This project provides an efficient implementation of the Vector Autoregression (VAR) model using tensor decomposition techniques. The VAR model is widely used in time series analysis to capture linear interdependencies among multiple time series.

The VAR model of order $P \geq 1$ is defined as:

$$ y_t = A_1 y_{t-1} + \ldots + A_P y_{t-P} + \varepsilon_t $$

where:

  • $y_t \in \mathbb{R}^N$ are observed time series,
  • $\varepsilon_t$ are $N$-dimensional innovations (centered, finite variance, i.i.d.),
  • $A_t$ are $N \times N$ transition matrices to be estimated.

However, in a high-dimensional setting, whether it’s in $N$ or in $P$, the number of interest variables grows like $N^2P$, thus making the regression procedure both computationally and memory-expensive. Wang et al. (2020) introduce a rearrangement of the VAR model which leverages a tensor decomposition technique to cast the regression problem into a lower dimensional space, critically depending on the structure of the $A_i$, i.e., their sparsity and their spanned vector spaces.

Traditional estimation of VAR models can be computationally expensive in terms of both time and memory. This package addresses these challenges by leveraging tensor decomposition methods, as described in Wang et al. (2020).


Why is this useful?

Vector Autoregression (VAR) models are essential tools for analyzing multivariate time series data. They are widely used in various industries, including:

Finance:

  • Portfolio Optimization: Model the relationships between asset returns to optimize investment strategies.
  • Risk Management: Forecast financial risks by analyzing interdependencies between economic indicators.
  • Macroeconomic Forecasting: Predict economic variables such as GDP, inflation, and interest rates.

Pharmaceuticals:

  • Drug Interaction Analysis: Model the relationships between different biological markers over time.
  • Clinical Trial Forecasting: Predict patient outcomes based on longitudinal data.

Technology:

  • Sensor Data Analysis: Analyze interdependencies in data from IoT devices or sensors.
  • User Behavior Modeling: Predict user engagement or churn based on historical data.

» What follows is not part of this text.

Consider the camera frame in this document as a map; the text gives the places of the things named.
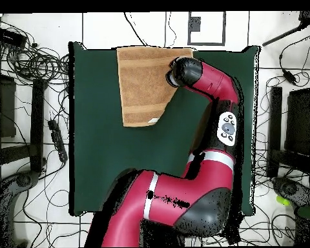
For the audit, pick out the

Supply Chain and Logistics:

  • Demand Forecasting: Model the relationships between supply chain variables to optimize inventory levels.
  • Delivery Route Optimization: Predict delivery times and optimize logistics networks.

What’s Included?

This package provides the following features:

  • Alternating Least Squares (ALS) Algorithm: For VAR estimation via tensor decomposition.
  • SHORR Algorithm: Lasso-penalized regression for VAR estimation via tensor decomposition.
  • Higher-Order Singular Value Decomposition (HOSVD): For efficient tensor decomposition.
  • Sparse and Orthogonal Regression Subroutines: For improved model interpretability.
  • Sampling Procedures: Tools to generate synthetic VAR data for testing and validation.
  • Tensor Algebra Utilities: Helper functions for tensor operations.

How to Use This Package

Installation:

This package requires jax and numpy. You can install it using:

pip install -e .

References

For a complete list of references, see ref.bib.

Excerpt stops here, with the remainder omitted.